### [Dataset records]
_____
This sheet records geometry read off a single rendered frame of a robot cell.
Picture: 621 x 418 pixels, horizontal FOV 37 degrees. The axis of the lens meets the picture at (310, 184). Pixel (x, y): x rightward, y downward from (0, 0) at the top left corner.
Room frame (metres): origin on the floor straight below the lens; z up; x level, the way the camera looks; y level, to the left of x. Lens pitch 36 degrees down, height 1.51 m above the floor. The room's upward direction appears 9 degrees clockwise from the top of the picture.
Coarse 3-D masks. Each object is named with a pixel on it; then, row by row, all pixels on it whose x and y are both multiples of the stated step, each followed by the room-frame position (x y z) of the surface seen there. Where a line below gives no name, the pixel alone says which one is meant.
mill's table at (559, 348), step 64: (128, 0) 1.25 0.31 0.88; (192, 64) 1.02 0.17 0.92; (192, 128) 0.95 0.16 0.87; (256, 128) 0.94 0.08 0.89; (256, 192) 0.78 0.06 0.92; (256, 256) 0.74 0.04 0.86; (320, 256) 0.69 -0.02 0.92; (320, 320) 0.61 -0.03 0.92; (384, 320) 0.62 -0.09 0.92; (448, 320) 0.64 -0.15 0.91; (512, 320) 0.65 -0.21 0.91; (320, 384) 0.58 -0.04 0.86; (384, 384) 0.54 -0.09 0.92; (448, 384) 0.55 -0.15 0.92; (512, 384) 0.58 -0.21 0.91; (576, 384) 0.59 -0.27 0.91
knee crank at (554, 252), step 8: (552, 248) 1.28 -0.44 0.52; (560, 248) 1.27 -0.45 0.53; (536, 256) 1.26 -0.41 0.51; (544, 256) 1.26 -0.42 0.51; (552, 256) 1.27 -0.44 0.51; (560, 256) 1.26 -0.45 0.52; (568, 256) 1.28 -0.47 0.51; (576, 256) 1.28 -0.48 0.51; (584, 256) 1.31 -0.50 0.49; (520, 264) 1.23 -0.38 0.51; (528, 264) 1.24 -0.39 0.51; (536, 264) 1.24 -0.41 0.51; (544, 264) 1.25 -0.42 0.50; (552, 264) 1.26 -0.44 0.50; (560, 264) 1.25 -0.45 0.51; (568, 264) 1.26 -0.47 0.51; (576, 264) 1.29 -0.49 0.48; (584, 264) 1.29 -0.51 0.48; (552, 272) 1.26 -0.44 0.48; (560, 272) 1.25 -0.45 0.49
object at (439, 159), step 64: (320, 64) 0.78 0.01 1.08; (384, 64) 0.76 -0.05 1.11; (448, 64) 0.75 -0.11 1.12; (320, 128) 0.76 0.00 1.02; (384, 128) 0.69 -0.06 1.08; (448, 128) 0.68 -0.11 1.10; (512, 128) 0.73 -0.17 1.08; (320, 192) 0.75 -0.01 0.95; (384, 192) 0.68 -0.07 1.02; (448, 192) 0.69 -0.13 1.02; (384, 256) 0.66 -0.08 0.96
_____
Transcribe all of the lines in the records precisely.

### [Task result]
This sheet records geometry read off a single rendered frame of a robot cell.
Picture: 621 x 418 pixels, horizontal FOV 37 degrees. The axis of the lens meets the picture at (310, 184). Pixel (x, y): x rightward, y downward from (0, 0) at the top left corner.
Room frame (metres): origin on the floor straight below the lens; z up; x level, the way the camera looks; y level, to the left of x. Lens pitch 36 degrees down, height 1.51 m above the floor. The room's upward direction appears 9 degrees clockwise from the top of the picture.
Coarse 3-D masks. Each object is named with a pixel on it; then, row by row, all pixels on it whose x and y are both multiples of the stated step, each followed by the room-frame position (x y z) of the surface seen there. Where a line below gives no name, the pixel alone says which one is meant.
mill's table at (559, 348), step 64: (128, 0) 1.25 0.31 0.88; (192, 64) 1.02 0.17 0.92; (192, 128) 0.95 0.16 0.87; (256, 128) 0.94 0.08 0.89; (256, 192) 0.78 0.06 0.92; (256, 256) 0.74 0.04 0.86; (320, 256) 0.69 -0.02 0.92; (320, 320) 0.61 -0.03 0.92; (384, 320) 0.62 -0.09 0.92; (448, 320) 0.64 -0.15 0.91; (512, 320) 0.65 -0.21 0.91; (320, 384) 0.58 -0.04 0.86; (384, 384) 0.54 -0.09 0.92; (448, 384) 0.55 -0.15 0.92; (512, 384) 0.58 -0.21 0.91; (576, 384) 0.59 -0.27 0.91
knee crank at (554, 252), step 8: (552, 248) 1.28 -0.44 0.52; (560, 248) 1.27 -0.45 0.53; (536, 256) 1.26 -0.41 0.51; (544, 256) 1.26 -0.42 0.51; (552, 256) 1.27 -0.44 0.51; (560, 256) 1.26 -0.45 0.52; (568, 256) 1.28 -0.47 0.51; (576, 256) 1.28 -0.48 0.51; (584, 256) 1.31 -0.50 0.49; (520, 264) 1.23 -0.38 0.51; (528, 264) 1.24 -0.39 0.51; (536, 264) 1.24 -0.41 0.51; (544, 264) 1.25 -0.42 0.50; (552, 264) 1.26 -0.44 0.50; (560, 264) 1.25 -0.45 0.51; (568, 264) 1.26 -0.47 0.51; (576, 264) 1.29 -0.49 0.48; (584, 264) 1.29 -0.51 0.48; (552, 272) 1.26 -0.44 0.48; (560, 272) 1.25 -0.45 0.49
object at (439, 159), step 64: (320, 64) 0.78 0.01 1.08; (384, 64) 0.76 -0.05 1.11; (448, 64) 0.75 -0.11 1.12; (320, 128) 0.76 0.00 1.02; (384, 128) 0.69 -0.06 1.08; (448, 128) 0.68 -0.11 1.10; (512, 128) 0.73 -0.17 1.08; (320, 192) 0.75 -0.01 0.95; (384, 192) 0.68 -0.07 1.02; (448, 192) 0.69 -0.13 1.02; (384, 256) 0.66 -0.08 0.96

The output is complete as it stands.